In this quiet uninhabited spot the "St. Barbara" was brought up. And now appeared a new calamity—the food was exhausted. When leaving Galatz, they had reckoned on the usual halt at Orsova for the purpose of shipping provisions; but after starting so suddenly at night, they found there was nothing on board when they reached the island of Orsova but a little coffee and sugar, and in Timéa's possession a box of Turkish sweets and preserved fruits, which, however, she would not open, because it was intended as a present.
"Never mind," said Timar; "somebody must live on one shore or the other. There are lambs and kids everywhere, and one can get anything for money."
Another misfortune set in. The anchored ship was so rolled about by the wind-driven waves of the river, that Timéa got seasick and frightened.
Perhaps there was some house where she and her father could spend the night.
Timar's sharp eyes discovered that above the tops of the poplars rising from the reeds a faint smoke hovered in the air. "There must be a house there. I will go and see who lives in it."
There was a small skiff on board, which the captain used on sporting expeditions, at times when the ship was delayed by foul winds, and he had leisure for wildfowl-shooting. He lowered it into the water, took his gun, his game-bag, and a landing-net—one never knows what may come in one's way, a bird or a fish—and went toward the bed of rushes, rowing and steering with one and the same oar. Being an experienced marsh-sportsman, he soon found the one opening in the reeds through which it was possible to penetrate, and recognized by the vegetation the depth of the channel.

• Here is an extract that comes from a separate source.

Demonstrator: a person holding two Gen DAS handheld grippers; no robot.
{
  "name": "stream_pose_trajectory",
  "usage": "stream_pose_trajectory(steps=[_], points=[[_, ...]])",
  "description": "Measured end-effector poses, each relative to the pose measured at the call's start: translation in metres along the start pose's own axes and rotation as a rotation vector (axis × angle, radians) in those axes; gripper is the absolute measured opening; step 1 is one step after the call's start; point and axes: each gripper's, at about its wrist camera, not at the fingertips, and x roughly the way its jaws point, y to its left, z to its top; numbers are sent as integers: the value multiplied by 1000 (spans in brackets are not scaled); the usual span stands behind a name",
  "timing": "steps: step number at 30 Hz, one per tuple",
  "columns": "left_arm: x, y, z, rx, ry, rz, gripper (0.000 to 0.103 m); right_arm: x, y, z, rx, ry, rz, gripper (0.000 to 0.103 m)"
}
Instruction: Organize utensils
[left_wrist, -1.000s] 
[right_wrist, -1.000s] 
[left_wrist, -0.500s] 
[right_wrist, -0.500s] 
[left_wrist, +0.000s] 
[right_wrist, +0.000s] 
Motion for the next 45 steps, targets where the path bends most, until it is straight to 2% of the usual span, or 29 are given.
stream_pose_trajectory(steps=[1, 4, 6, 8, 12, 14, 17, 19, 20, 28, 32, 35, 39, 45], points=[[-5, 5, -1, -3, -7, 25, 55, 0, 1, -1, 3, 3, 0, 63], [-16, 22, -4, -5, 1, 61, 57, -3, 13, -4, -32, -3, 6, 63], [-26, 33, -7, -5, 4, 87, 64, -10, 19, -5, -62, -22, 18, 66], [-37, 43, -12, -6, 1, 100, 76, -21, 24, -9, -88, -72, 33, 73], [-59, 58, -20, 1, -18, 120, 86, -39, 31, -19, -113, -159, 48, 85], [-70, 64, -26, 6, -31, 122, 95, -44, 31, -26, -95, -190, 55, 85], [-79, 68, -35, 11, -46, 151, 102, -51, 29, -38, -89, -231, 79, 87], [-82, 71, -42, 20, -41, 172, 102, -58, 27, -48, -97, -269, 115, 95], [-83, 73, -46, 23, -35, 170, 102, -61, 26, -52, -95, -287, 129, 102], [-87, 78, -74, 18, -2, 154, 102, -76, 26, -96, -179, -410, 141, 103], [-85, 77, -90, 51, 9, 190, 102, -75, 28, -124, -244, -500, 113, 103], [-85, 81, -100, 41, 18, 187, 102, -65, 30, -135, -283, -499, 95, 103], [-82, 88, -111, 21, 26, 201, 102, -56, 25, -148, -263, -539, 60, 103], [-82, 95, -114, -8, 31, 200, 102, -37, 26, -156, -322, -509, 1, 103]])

Where the great leaves and snowy cups of the water-lily float on the surface, there is deep water which scours the weeds and mud away; in other places duckweed forms a green carpet on the top, and on this floating velvet cowers the poisonous water-fungus in the form of a turnip-radish, blue and round, and swelled like a puff ball—deadly poison to every living thing. When Timar's oar struck one of these polyp-like fungi, the venomous dust shot out like a blue flame. The roots of this plant live in a fetid slime which would suffocate man or beast who should fall into it; nature has given this vegetable murderer a habitat where it is least accessible. But where the cardinal-flower spreads its clubbed suckers, and where the beautiful bells of the water-violet sway among the rushes, there is gravel, which is not always under water. And where the manna tendrils begin to form a thicket, in pressing through which the sailor finds the brim of his hat full of little seeds—the food of the poor, manna of the wilderness—there must be higher ground, so that only the root of the plant is submerged.
The boatman who does not know these vegetable guides might lose himself in the reed-beds, and not get out all day.
When Timar had worked his way through the brake, which formed a labyrinth of flesh-colored flower-clusters, he saw before him what he sought—an island.
No doubt this was a new alluvial formation, of which no trace was to be found on the latest maps.
In the bed of the right arm of the Danube lay long ago a great bowlder, at whose base the sluggish current had deposited a sand-bank.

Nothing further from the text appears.